By now we’ve become accustomed to copyright infringement lawsuits, where people are suspected of illegally distributing movies and music using BitTorrent.
However, according to a lawsuit filed at a U.S. District Court this week, BitTorrent is also an infringement in its own right.
Tranz-Send Broadcasting Network filed a complaint at the court this week where it alleges that BitTorrent is infringing on a patent originally filed in April 1999. The company claims to have suffered significant losses and wants to be compensated for the ongoing patent infringement.
“By making, operating, using and/or selling [uTorrent and BitTorrent Mainline] and or other software, BitTorrent has infringed and continues to infringe, contribute to the infringement, or induce the infringement of at least claim 1 of the ‘944 patent,” the complaint reads.

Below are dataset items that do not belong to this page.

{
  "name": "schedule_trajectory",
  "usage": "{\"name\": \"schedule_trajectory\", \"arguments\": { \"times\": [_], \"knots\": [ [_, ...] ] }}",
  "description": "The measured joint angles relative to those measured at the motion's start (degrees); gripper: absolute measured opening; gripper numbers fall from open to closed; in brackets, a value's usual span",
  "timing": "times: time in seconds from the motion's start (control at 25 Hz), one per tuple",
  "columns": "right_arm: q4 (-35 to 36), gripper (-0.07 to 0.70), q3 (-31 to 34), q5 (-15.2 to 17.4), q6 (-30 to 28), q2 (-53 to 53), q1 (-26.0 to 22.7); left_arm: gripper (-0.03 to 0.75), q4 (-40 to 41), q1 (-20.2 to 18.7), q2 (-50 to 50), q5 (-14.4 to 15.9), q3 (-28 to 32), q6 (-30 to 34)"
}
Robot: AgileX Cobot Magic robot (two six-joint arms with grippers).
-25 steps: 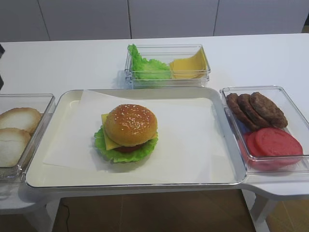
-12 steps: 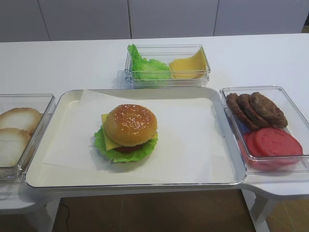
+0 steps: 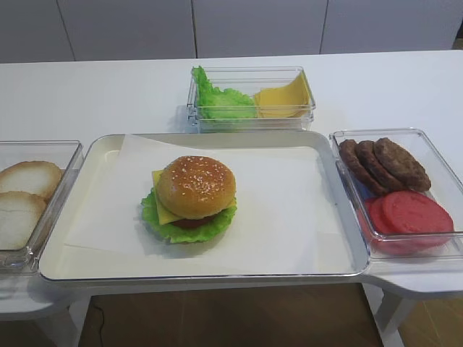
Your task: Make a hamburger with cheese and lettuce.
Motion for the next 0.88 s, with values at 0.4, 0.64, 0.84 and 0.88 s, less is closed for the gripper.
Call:
{"name": "schedule_trajectory", "arguments": {
  "times": [0.4, 0.64, 0.84, 0.88],
  "knots": [
    [0.00, 0.540, 0.00, 0.00, -0.10, 0.00, 0.00, 0.415, 0.20, 0.02, -22.96, 0.85, 9.12, 0.00],
    [0.00, 0.540, 0.00, 0.00, -0.40, 0.00, 0.00, 0.415, 0.20, 0.02, -31.36, 1.08, 12.22, 0.00],
    [0.00, 0.540, 0.00, 0.00, -0.40, 0.00, 0.00, 0.415, 0.20, 0.02, -35.25, 1.28, 14.75, 1.46],
    [0.00, 0.540, 0.00, 0.00, -0.40, 0.00, 0.00, 0.415, 0.20, 0.02, -35.73, 1.28, 15.15, 2.09]
  ]
}}
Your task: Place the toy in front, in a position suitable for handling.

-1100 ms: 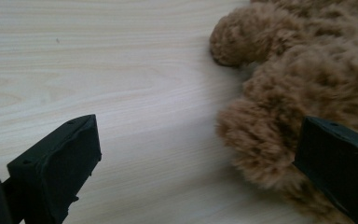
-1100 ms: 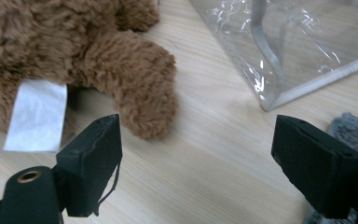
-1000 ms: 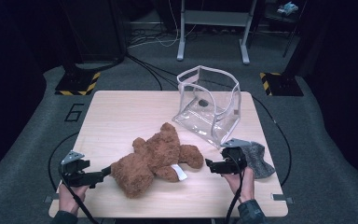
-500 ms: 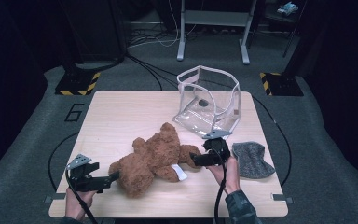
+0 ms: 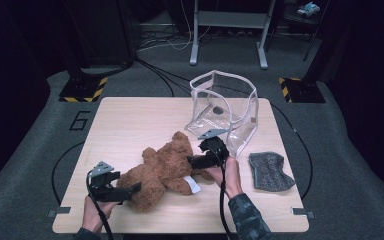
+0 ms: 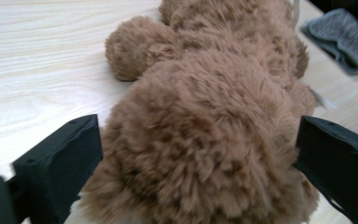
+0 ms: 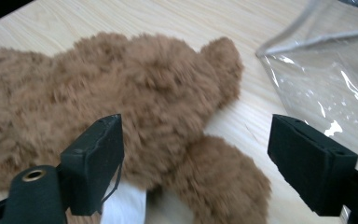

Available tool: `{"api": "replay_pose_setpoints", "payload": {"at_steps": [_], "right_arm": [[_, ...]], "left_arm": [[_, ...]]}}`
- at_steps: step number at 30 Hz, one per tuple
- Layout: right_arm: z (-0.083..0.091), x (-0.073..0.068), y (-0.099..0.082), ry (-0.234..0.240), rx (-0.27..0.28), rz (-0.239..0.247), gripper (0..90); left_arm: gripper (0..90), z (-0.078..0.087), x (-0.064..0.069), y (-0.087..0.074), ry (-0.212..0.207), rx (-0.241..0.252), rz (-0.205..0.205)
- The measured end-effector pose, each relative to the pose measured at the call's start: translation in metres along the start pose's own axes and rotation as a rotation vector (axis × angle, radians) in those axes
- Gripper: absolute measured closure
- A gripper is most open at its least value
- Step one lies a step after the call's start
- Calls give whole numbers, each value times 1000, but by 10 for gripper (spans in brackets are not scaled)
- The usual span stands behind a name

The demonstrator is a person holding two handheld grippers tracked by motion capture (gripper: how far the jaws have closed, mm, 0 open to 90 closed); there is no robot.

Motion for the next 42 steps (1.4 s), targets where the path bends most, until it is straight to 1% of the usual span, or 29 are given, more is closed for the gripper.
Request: {"api": "replay_pose_setpoints", "payload": {"at_steps": [1, 3, 6, 7, 8, 9, 11, 12, 13, 14, 15, 16, 17, 18, 19, 21, 24, 28, 29, 30, 31, 32, 33, 34, 36, 38, 39, 40, 42], "right_arm": [[-3, -1, 4, 6, 7, 15, 197], [-7, -5, 10, 15, 9, 19, 224], [-14, -8, 19, 28, 10, 43, 265], [-17, -9, 23, 35, 11, 40, 279], [-19, -10, 26, 45, 10, 38, 291], [-22, -11, 28, 45, 10, 44, 303], [-29, -12, 31, 58, 0, 43, 322], [-33, -12, 32, 59, -9, 52, 332], [-37, -12, 32, 60, -30, 48, 346], [-41, -11, 31, 72, -39, 38, 366], [-44, -10, 30, 76, -52, 41, 399], [-47, -10, 29, 77, -60, 29, 449], [-47, -10, 29, 77, -60, 29, 449], [-49, -11, 28, 104, -65, 9, 585], [-49, -11, 28, 98, -60, 21, 650], [-50, -12, 26, 89, -52, 43, 715], [-50, -14, 25, 73, -51, 35, 808], [-49, -17, 25, 38, -27, 56, 844], [-48, -17, 25, 32, -12, 55, 848], [-46, -18, 25, 29, -12, 46, 851], [-45, -17, 25, 25, 3, 53, 853], [-43, -17, 26, 21, 8, 58, 855], [-41, -17, 27, 20, 10, 53, 857], [-40, -17, 28, 14, 14, 66, 857], [-36, -18, 28, 2, 12, 82, 858], [-31, -18, 27, 1, 30, 72, 858], [-28, -19, 26, -2, 26, 62, 859], [-26, -19, 26, -8, 33, 72, 860], [-21, -21, 26, -18, 44, 81, 860]], "left_arm": [[34, -2, 1, 0, 1, -10, -1], [47, -5, 2, 0, 0, -22, -4], [71, -7, 2, -2, -7, -22, 3], [91, -8, 2, -2, -11, -16, 5], [116, -7, 1, -3, -19, -28, 4], [145, -7, 2, -3, -24, -24, 11], [170, -8, 1, -4, -24, -24, 8], [188, -9, 0, -4, -29, -23, 0], [201, -9, -1, -4, -32, -21, -1], [219, -9, -2, -5, -34, -24, 1], [239, -10, -2, -6, -35, -22, 2], [255, -10, -2, -7, -34, -15, -5], [292, -10, -2, -7, -34, -15, -5], [308, -10, -2, -7, -36, -15, -8], [329, -10, -2, -7, -36, -11, -8], [371, -10, -1, -8, -36, -11, -8], [433, -9, -2, -9, -38, -10, -15], [496, -8, -3, -8, -40, 0, -17], [513, -7, -3, -8, -47, -4, -19], [526, -7, -3, -8, -48, 4, -21], [543, -6, -4, -8, -52, 9, -22], [558, -6, -5, -7, -67, 5, -17], [570, -6, -6, -6, -73, 6, -14], [585, -6, -7, -4, -79, 5, -14], [607, -5, -7, -2, -77, 6, -20], [629, -4, -7, -1, -86, -3, -33], [637, -4, -7, 1, -83, -4, -39], [647, -3, -7, 2, -81, -13, -50], [662, -1, -7, 4, -77, -9, -52]]}}
Point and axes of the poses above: each handheld gripper's, and its own axes: z roughly backward along the jaws, y roughly out of its top, x roughly to its right, the point moved 2 cm from there along -z, roughly forward along the jaws, and after that the axes turned 5 degrees about -y, right-handed, at the moved point
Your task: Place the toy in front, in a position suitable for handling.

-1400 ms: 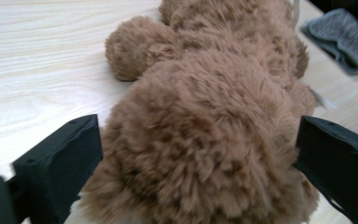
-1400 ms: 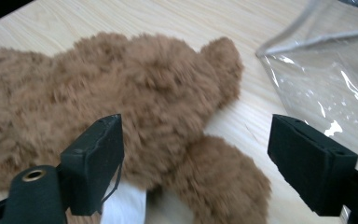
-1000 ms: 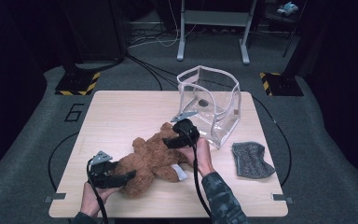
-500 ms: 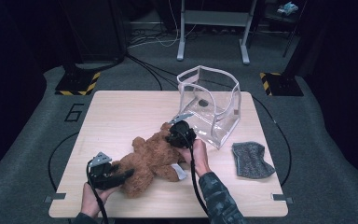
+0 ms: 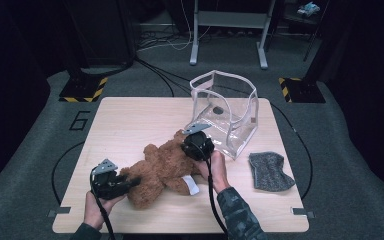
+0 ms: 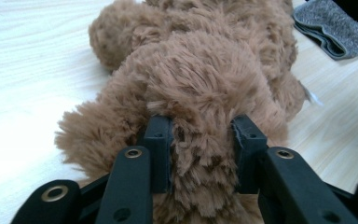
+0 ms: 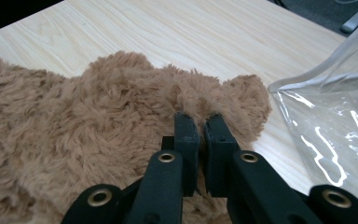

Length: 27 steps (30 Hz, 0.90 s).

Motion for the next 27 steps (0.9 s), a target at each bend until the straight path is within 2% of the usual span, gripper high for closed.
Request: {"api": "replay_pose_setpoints", "payload": {"at_steps": [2, 5, 9, 13, 15, 17, 20, 22, 25, 27], "right_arm": [[5, -1, 1, -5, 11, 10, 860], [14, -4, 1, -10, 19, -15, 861], [24, -5, -3, -13, 38, -13, 862], [36, -6, -5, -15, 43, -44, 863], [43, -6, -7, -30, 44, -26, 863], [51, -7, -11, -41, 46, -55, 863], [63, -6, -19, -45, 52, -78, 863], [68, -3, -24, -38, 56, -105, 863], [76, -4, -31, -47, 52, -113, 863], [81, -5, -36, -47, 53, -122, 863]], "left_arm": [[676, 1, 0, 0, -15, 1, -2], [691, 2, -3, 2, -31, 0, -2], [698, 5, 0, 3, -52, 1, -14], [703, 6, -3, 8, -93, 11, 5], [704, 4, -1, 11, -100, 10, 4], [704, 3, 1, 14, -116, -6, -12], [704, 0, 3, 18, -145, -4, -6], [704, -4, 2, 21, -165, -24, -13], [705, -7, 3, 21, -180, -21, -10], [705, -10, 2, 24, -198, -55, -15]]}}
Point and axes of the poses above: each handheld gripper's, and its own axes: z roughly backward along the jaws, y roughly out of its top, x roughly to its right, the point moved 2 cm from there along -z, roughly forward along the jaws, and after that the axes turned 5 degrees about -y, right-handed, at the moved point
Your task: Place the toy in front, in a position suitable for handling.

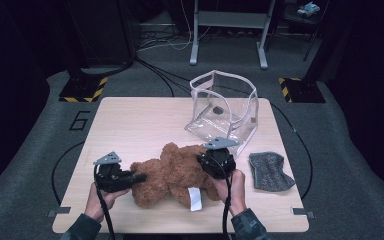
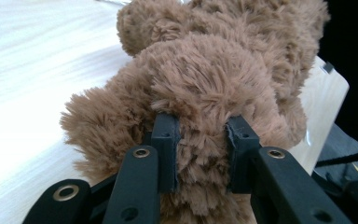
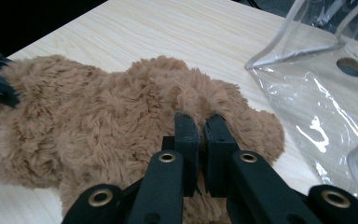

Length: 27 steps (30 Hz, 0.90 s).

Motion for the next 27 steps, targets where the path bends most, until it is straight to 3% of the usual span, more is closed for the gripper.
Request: {"api": "replay_pose_setpoints", "payload": {"at_steps": [3, 8, 11, 12, 14, 17, 21, 24, 27], "right_arm": [[4, 0, -7, -5, -6, -11, 863], [11, 1, -17, -11, -5, -26, 863], [14, 2, -23, -21, -9, -27, 863], [15, 1, -25, -22, -14, -29, 863], [16, 1, -30, -27, -11, -27, 863], [11, 6, -37, -12, -20, -66, 861], [8, 11, -44, 2, -46, -64, 843], [10, 18, -48, 20, -34, -103, 829], [10, 21, -51, 21, -33, -109, 805]], "left_arm": [[704, -3, -2, 3, 3, 3, 6], [703, -12, -4, 9, -10, -50, -15], [701, -21, -5, 14, 13, -68, -22], [701, -22, -6, 15, 23, -81, -50], [699, -27, -7, 17, 19, -99, -46], [692, -33, -10, 18, 29, -109, -35], [653, -34, -10, 23, 17, -148, -67], [626, -35, -9, 23, 9, -140, -64], [594, -36, -8, 22, 7, -132, -55]]}}
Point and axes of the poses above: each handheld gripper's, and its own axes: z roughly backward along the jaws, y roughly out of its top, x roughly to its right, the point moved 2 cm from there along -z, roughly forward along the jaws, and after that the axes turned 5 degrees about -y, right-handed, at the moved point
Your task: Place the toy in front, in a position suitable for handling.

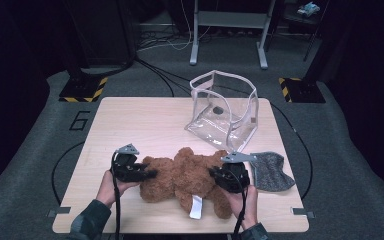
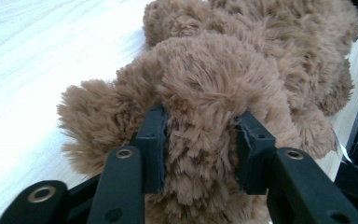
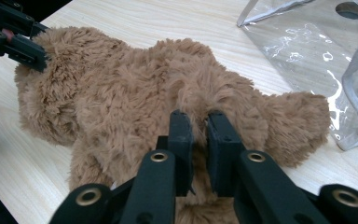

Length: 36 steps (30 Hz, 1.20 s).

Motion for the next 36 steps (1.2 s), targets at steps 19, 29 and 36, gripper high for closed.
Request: {"api": "replay_pose_setpoints", "payload": {"at_steps": [19, 29, 36], "right_arm": [[36, 66, -30, -145, 25, -101, 287], [20, 78, -25, -171, 24, -115, 252], [-4, 75, 25, -200, 41, -79, 284]], "left_arm": [[183, 10, -2, 6, 68, 23, 96], [162, 11, 3, 13, 86, 24, 74], [153, 1, 3, 7, 91, 1, 61]]}}
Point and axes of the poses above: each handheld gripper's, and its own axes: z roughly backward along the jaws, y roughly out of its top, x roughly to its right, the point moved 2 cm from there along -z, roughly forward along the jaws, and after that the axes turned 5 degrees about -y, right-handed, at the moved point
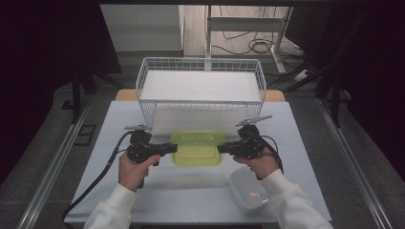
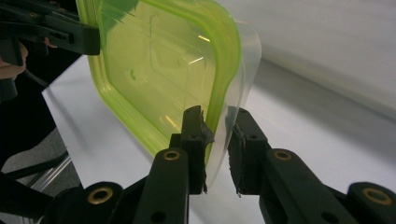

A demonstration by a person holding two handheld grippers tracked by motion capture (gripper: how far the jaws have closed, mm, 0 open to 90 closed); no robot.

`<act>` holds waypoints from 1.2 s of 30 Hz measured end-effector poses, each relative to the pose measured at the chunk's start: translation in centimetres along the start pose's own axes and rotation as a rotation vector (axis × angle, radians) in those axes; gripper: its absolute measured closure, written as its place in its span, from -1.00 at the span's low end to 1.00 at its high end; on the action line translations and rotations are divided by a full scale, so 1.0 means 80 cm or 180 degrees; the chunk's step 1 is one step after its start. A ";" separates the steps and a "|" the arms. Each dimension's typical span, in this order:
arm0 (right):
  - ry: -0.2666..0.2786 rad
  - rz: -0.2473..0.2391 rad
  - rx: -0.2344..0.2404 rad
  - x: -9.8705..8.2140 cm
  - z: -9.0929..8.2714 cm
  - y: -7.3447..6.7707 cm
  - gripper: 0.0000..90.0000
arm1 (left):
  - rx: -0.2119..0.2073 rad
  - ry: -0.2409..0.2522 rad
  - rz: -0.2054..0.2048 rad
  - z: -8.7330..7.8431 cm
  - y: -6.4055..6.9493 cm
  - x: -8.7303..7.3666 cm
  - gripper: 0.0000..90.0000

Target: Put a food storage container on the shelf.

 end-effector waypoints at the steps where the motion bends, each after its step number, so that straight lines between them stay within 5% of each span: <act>1: 0.0022 -0.0019 -0.0004 0.002 -0.003 -0.001 0.70 | -0.0004 0.0012 0.0016 -0.001 0.002 0.001 0.76; 20: 0.0350 -0.0297 -0.0102 0.037 -0.037 -0.012 0.70 | -0.0119 0.0211 0.0189 -0.023 0.023 0.024 0.77; 36: 0.0514 -0.0336 -0.0133 0.069 -0.054 -0.005 0.70 | -0.0113 0.0265 0.0266 -0.035 0.040 0.061 0.77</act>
Point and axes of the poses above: each handheld gripper's, and its own axes: z roughly forward along the jaws, x roughly out of its top, y roughly to its right, the point moved 8 cm from there along z, roughly forward along the jaws, and after that the axes turned 15 degrees about -z, right-handed, at the moved point
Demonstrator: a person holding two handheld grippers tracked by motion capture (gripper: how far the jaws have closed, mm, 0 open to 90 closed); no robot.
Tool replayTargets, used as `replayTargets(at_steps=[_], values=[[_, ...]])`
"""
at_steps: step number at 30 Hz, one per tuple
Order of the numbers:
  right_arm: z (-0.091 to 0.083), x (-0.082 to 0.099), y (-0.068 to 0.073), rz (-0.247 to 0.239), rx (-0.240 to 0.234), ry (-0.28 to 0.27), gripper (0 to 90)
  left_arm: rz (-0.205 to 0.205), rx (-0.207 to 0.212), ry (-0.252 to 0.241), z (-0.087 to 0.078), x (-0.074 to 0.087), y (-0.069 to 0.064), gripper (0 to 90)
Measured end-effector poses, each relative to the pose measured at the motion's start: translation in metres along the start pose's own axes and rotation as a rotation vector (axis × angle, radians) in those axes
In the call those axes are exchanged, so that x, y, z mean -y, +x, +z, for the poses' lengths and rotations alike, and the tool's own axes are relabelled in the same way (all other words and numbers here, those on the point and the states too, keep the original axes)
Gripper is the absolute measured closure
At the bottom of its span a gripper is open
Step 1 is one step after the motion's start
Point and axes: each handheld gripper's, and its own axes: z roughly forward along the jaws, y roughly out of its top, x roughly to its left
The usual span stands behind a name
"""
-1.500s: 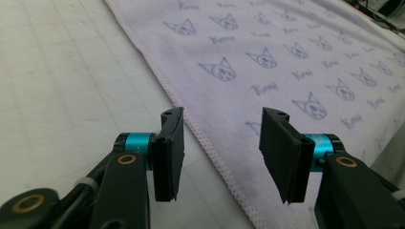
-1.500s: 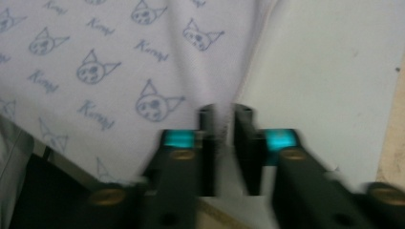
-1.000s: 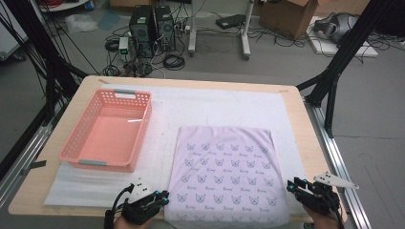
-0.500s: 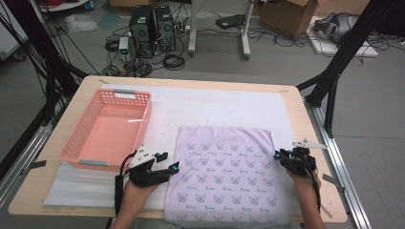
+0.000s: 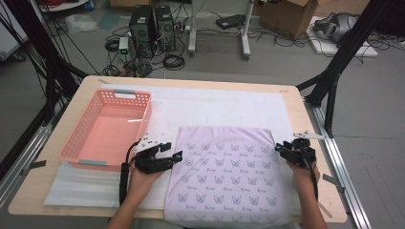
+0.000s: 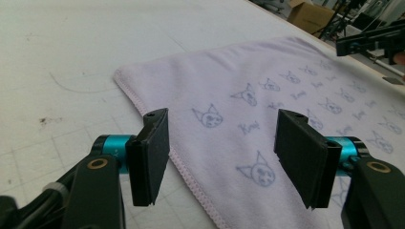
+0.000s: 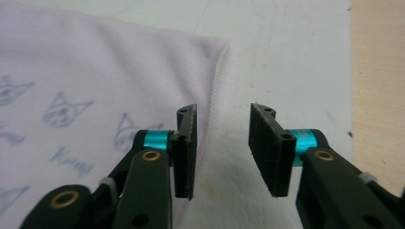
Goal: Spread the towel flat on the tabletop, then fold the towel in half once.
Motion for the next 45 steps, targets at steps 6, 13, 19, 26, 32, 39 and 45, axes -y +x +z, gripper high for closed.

The patent in question is titled “Media file distribution with adaptive transmission protocols” and was granted in November 2007. It describes a file-sharing system consisting of a file database, a transfer client and a distribution server.
“A server/client media file distribution system is provided in which the server system is adapted to receive transmission requests from clients, status information from a network, and protocol information from each client,” company writes in the patent abstract.
“The server, based upon this information, adaptively transmits a given media file stored therein to one or more clients using the optimal transmission speed and/or network protocol based on the network status information and protocol information,” the abstract adds.
The above is certainly not how most people would describe BitTorrent, but its is up to the District Court Judge to assess the validity of the patent infringement claim. Aside from BitTorrent Inc., Tranz-Send Broadcasting Network have also sued Kontiki Inc. on similar grounds.
Kontiki offers a media content delivery technology that is hybrid of central servers and P2P transfers. Unlike BitTorrent Inc, Kontiki’s user base mostly consists of businesses who can use the software to stream and distribute video. According to the complaint, this software also infringes on the aforementioned patent.
Although it’s not easy for an outsider to assess whether the case holds water or whether it’s classic patent trolling, the fall-out could spread far and wide.
Together, the two BitTorrent clients mentioned in the lawsuit have a user-base of more than 100 million users worldwide. If BitTorrent Inc. is suddenly required to pay royalties for each and every download, this will drastically impact the company’s operations. Not to mention the spill-over effect it may have on other BitTorrent software companies.
BitTorrent Inc. was asked for a comment on the lawsuit, but TorrentFreak was told that the company currently has nothing to add.